- **TASK INSTRUCTIONS**
Take from the listing each line that has the string "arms".

-------- INFORMATION PROVIDED

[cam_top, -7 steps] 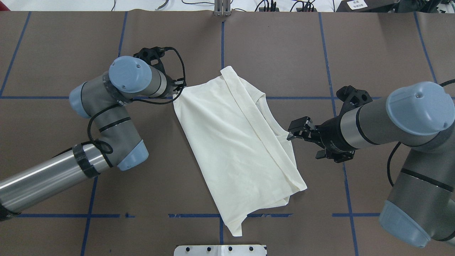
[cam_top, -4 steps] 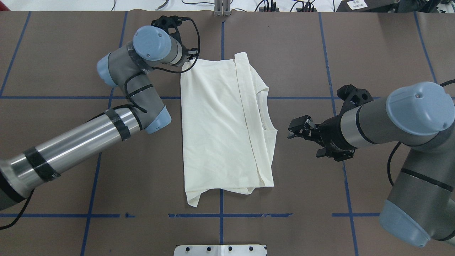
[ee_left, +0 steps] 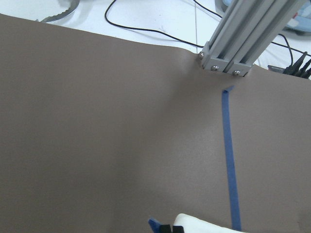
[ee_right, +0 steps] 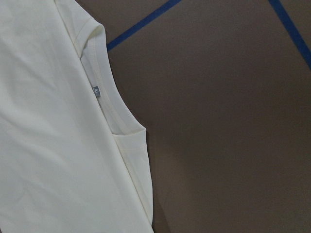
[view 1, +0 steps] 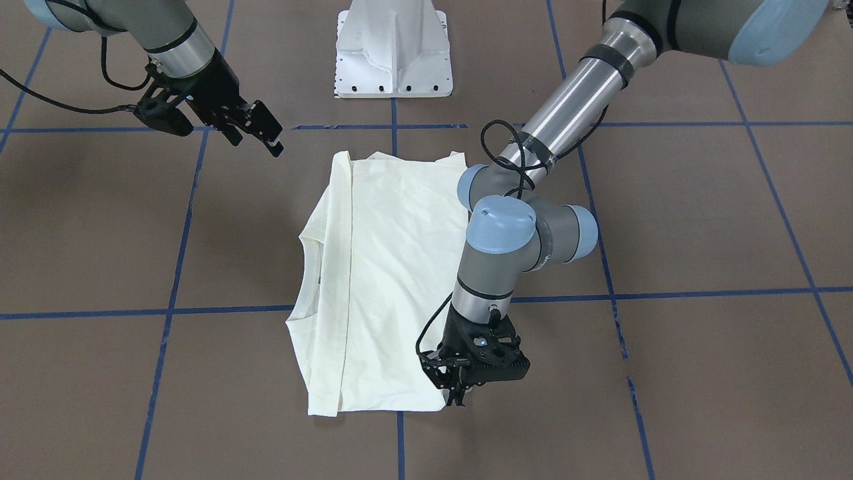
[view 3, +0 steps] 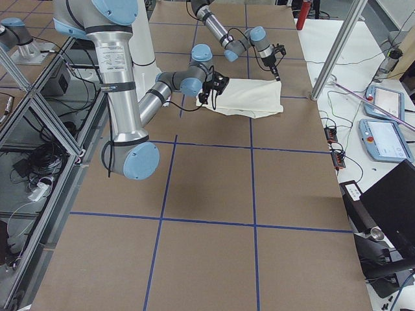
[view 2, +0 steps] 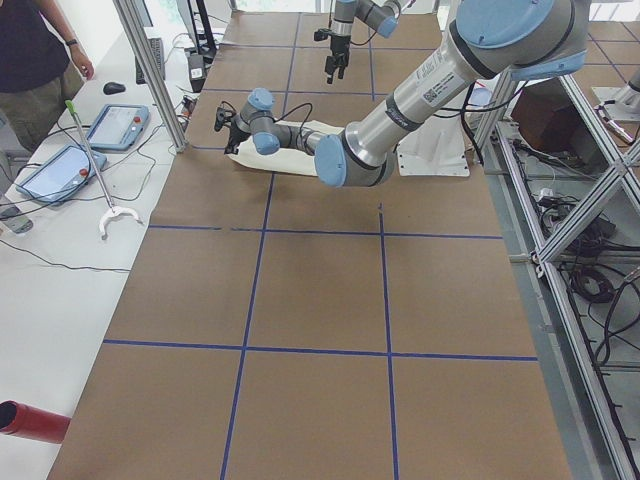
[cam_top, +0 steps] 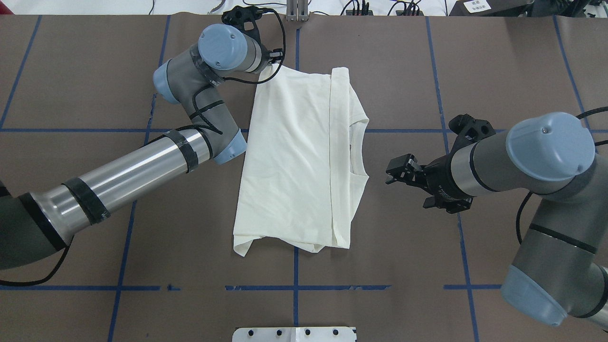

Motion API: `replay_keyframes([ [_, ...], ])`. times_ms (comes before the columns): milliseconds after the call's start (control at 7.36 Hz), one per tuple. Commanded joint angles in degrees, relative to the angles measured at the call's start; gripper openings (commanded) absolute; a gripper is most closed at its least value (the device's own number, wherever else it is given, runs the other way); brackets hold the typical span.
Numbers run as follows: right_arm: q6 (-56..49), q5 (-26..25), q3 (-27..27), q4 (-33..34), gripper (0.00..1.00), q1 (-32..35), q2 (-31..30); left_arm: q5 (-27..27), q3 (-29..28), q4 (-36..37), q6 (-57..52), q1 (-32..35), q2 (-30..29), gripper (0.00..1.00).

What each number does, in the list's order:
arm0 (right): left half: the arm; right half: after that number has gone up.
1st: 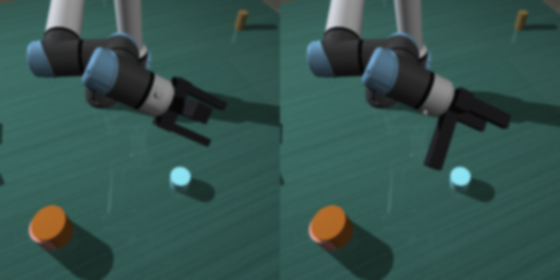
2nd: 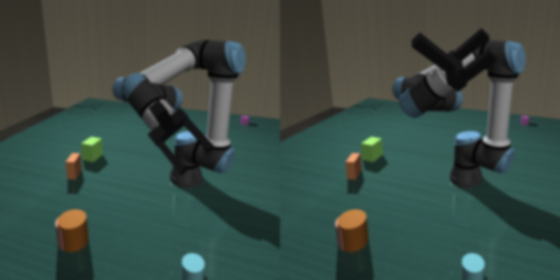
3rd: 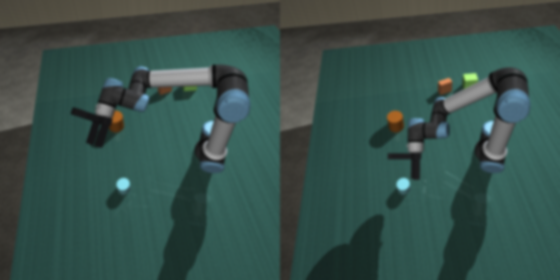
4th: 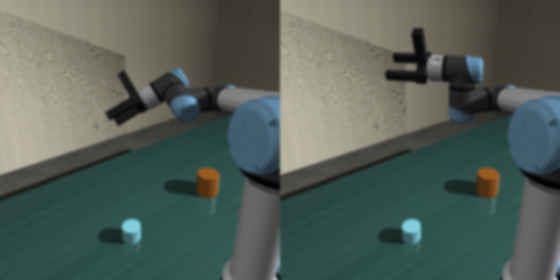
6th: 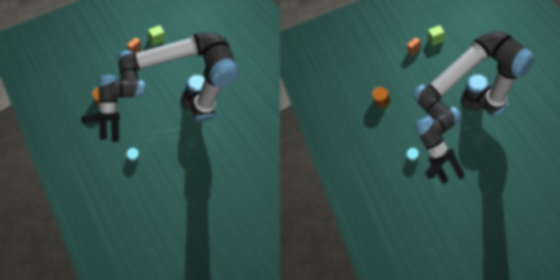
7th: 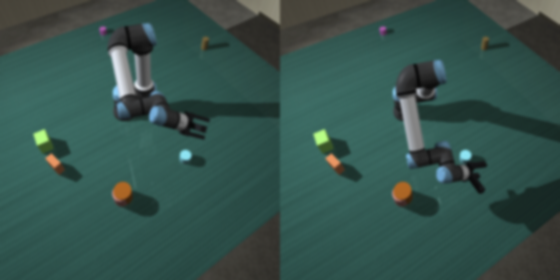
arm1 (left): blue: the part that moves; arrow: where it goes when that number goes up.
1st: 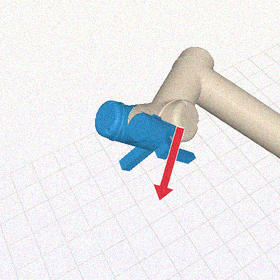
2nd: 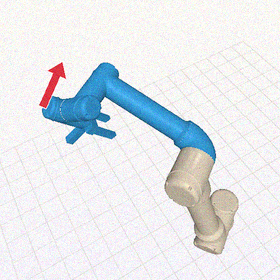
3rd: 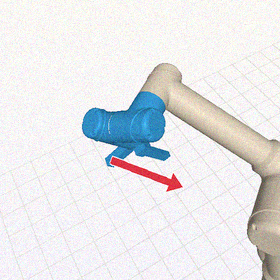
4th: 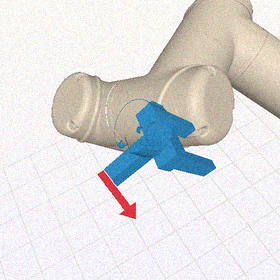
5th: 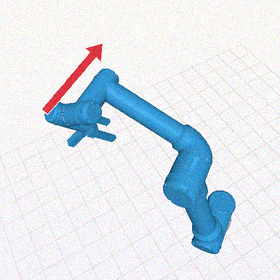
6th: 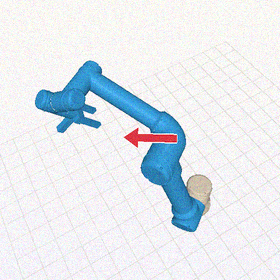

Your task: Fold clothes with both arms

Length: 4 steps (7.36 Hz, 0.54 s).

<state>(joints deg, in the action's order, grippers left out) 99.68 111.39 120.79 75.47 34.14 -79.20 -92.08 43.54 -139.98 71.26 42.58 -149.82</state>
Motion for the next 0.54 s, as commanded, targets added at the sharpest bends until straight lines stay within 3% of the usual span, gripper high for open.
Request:
replay_keyframes([
  [0, -1.23, -2.31, -1.26, 0.29, 1.0, -0.3, 0.36, -1.07, -0.13, -0.21, -0.41, 1.97, -0.12, 1.0],
  [136, -2.55, -2.67, -2.83, 1.86, 1.0, -0.3, 2.27, -4.91, 1.18, 0.4, -4.24, 4.16, 0.32, 1.0],
  [272, -5.87, -4.06, -3.8, 8.92, 1.0, -1.0, 6.9, -5.73, 4.59, 3.02, -4.8, 4.35, 2.5, 1.0],
  [408, -10.43, -6.34, -5.37, 18.74, 1.0, -2.75, 13.13, -5.74, 14.19, 8.18, -7.42, 4.27, 7.74, 1.0],
])
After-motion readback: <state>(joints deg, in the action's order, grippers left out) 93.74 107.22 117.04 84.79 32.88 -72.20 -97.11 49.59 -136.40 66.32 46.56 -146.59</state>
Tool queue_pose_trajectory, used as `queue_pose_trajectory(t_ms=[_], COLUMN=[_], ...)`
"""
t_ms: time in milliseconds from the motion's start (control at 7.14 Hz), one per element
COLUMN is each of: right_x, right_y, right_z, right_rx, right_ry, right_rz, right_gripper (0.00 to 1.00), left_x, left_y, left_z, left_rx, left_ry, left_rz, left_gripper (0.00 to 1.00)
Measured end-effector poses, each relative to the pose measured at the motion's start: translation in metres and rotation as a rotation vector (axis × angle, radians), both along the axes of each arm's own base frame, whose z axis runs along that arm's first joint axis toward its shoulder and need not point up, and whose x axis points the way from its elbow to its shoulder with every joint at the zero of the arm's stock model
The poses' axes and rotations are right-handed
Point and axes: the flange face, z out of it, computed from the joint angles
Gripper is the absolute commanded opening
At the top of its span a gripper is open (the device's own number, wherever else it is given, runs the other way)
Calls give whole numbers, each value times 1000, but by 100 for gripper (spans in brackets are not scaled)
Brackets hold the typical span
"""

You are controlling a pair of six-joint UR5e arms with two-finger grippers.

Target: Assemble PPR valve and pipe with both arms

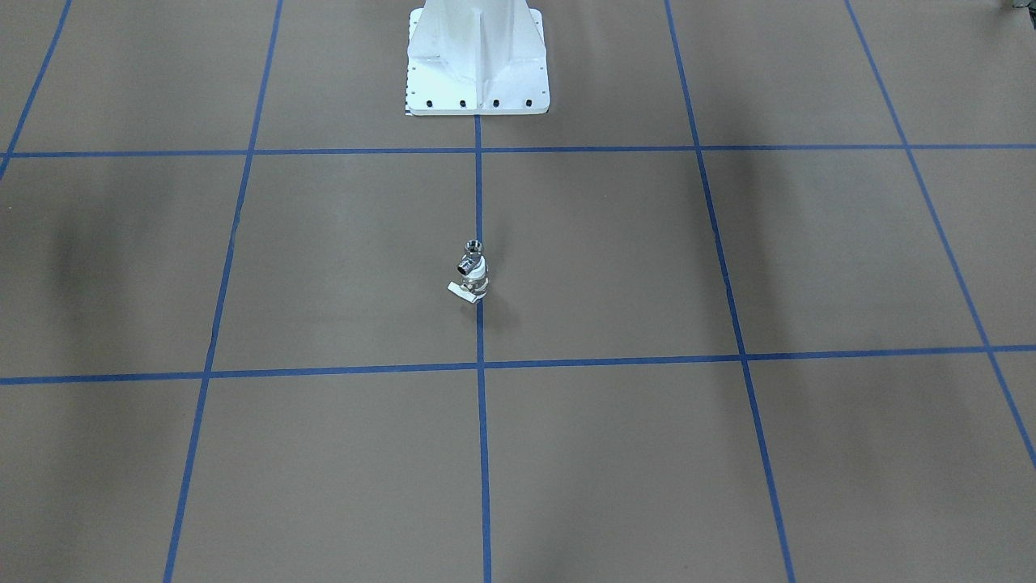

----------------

- **ANSWER TO THE PROBLEM**
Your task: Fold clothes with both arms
You are controlling a pair of six-joint UR5e arms with two-finger grippers.
Target: Assemble PPR valve and pipe with both arms

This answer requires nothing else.